In fact, American support for Zionism predates not only the current-day state of Israel, but also the founding of the United States. The early settlers of this country gave their children Hebrew names and imagined they were founding a city on a hill, the New Jerusalem. Still, as Peter Grose explained in his 1984 book Israel in the Mind of America, “It was the idealized Jew of scripture, rather than contemporary reality, that inspired early America.” England was the actual engine of Christian Zionism where, as Barbara Tuchman documents in her Bible and Sword, major figures across the centuries including David Lloyd George and Winston Churchill argued for a restoration of the Jews to their biblical homeland. It wasn’t until after World War II that Americans took over the leadership of the Christian Zionist movement.

MORE:
Obama has crossed the line (ISI LEIBLER, 16/03/2010, Jerusalem Post)

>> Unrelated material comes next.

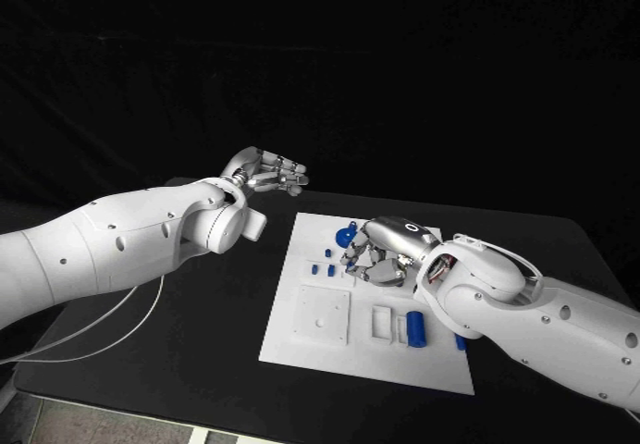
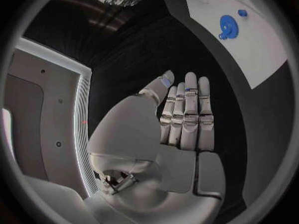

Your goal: Assemble the parts on the task board

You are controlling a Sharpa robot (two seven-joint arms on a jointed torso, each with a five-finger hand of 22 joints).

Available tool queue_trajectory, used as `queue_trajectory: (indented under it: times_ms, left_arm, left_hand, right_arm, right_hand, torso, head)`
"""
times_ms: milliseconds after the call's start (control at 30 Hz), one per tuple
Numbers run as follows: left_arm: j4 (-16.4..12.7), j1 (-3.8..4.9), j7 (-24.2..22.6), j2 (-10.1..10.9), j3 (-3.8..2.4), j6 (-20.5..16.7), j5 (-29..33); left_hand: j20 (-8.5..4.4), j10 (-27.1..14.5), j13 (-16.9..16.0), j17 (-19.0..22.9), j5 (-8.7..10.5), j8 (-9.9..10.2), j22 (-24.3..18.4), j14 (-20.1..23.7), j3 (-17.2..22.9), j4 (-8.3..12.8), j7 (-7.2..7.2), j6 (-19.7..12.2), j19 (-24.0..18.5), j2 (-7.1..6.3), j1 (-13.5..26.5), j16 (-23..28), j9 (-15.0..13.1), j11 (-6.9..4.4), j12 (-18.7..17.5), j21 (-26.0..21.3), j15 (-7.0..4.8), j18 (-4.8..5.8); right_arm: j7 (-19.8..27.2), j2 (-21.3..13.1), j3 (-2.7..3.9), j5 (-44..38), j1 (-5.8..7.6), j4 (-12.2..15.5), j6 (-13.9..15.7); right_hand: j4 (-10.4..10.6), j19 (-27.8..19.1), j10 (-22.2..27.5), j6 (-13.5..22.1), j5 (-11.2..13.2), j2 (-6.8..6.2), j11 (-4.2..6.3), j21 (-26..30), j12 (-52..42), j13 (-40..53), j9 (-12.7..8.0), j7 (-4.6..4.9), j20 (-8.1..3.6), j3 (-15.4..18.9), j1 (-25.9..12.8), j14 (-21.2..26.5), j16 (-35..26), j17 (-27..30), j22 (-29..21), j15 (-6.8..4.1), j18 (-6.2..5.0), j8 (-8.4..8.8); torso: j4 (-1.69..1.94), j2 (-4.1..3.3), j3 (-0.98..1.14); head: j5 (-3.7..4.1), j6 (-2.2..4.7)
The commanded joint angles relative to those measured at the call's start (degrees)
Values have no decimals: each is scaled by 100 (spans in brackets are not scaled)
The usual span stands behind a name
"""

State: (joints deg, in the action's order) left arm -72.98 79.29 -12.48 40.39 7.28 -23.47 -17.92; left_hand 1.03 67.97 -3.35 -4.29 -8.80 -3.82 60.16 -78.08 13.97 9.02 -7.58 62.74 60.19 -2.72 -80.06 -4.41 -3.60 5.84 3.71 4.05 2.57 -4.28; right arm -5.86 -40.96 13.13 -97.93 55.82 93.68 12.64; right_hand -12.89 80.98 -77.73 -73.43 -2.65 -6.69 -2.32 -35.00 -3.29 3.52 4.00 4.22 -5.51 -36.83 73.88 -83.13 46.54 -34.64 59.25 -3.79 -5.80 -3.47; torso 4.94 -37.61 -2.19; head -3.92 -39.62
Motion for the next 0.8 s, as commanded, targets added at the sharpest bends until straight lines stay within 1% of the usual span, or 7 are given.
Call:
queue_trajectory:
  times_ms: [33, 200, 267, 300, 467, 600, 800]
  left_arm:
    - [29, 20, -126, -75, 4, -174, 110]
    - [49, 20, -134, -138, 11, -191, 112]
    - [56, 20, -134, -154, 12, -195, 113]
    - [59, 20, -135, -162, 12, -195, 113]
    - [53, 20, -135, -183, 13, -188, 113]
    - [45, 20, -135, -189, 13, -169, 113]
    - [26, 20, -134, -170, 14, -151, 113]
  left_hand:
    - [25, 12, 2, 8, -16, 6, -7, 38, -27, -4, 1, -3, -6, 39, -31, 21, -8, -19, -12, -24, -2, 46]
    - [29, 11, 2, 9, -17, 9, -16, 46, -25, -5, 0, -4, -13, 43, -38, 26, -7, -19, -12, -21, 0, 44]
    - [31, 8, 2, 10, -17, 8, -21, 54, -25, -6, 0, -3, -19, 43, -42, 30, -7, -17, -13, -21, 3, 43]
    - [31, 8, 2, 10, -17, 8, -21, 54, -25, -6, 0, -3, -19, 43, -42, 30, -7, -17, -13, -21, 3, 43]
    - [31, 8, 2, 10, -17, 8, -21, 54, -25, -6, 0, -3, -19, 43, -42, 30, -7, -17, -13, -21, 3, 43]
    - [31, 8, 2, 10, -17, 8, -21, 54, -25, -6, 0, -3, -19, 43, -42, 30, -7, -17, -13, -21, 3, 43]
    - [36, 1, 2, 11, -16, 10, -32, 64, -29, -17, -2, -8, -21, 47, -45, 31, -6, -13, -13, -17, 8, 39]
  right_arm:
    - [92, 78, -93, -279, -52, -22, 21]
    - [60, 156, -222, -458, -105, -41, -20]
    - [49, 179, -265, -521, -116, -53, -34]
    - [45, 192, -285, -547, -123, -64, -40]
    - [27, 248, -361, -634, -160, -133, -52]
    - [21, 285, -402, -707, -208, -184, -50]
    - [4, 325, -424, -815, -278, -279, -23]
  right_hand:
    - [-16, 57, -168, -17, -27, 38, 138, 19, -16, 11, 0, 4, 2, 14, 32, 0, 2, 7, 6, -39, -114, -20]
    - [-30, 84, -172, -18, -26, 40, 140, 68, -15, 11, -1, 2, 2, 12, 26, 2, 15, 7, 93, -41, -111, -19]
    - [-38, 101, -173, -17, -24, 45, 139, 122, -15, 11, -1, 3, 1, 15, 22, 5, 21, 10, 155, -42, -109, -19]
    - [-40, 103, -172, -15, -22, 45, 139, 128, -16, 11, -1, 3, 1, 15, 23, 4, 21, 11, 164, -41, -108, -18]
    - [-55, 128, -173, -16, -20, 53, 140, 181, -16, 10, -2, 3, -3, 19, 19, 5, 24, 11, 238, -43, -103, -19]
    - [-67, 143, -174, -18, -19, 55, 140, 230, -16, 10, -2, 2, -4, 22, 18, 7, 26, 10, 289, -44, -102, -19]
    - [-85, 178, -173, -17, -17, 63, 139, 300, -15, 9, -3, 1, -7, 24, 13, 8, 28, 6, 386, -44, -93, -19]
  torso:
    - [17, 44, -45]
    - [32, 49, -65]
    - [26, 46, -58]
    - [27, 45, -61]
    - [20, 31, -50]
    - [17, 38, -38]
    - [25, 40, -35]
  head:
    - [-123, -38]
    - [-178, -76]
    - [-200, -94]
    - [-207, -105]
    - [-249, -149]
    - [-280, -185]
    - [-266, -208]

These hostile outbursts must be viewed in the context of the fact that despite strong ongoing support for Israel by the American people, the US-Israel relationship has been on a downward spiral since the election of the new administration. Former Mossad head Ephraim Halevy attributes this to Obama’s determination to rehabilitate Islam’s global tarnished image.

Yet his strategy of “engaging” Islamic rogue states has been disastrous. The effort to prevent the nuclearization of Iran by appeasing the Iranian tyrants backfired with the ayatollahs literally mocking the US. The response of Syrian President Bashar Assad to US groveling and the appointment of an ambassador to Damascus, was to host a summit with Iranian President Mahmoud Ahmadinejad and Hizbullah terrorist leader Hassan Nasrallah and ridicule the US demand that he curtail his relationship with Iran. President Obama did not consider this “insulting,” prompting the editor of the Lebanese The Daily Star to say that “the Obama administration these days provokes little confidence in its allies and even less fear in its adversaries.”

The Arab League refuses to modify its hard-line against Israel. It insists that Israel unconditionally accept the Saudi peace plan, a full retreat to the ‘67 borders and the implementation of the Arab right of return which would signal an end to Jewish sovereignty in the region.

THERE ARE now ominous signals that to obviate their failures, White House strategists are cynically distancing themselves from us in order to curry popularity by capitalizing on the anti-Israeli hatred which has engulfed the world.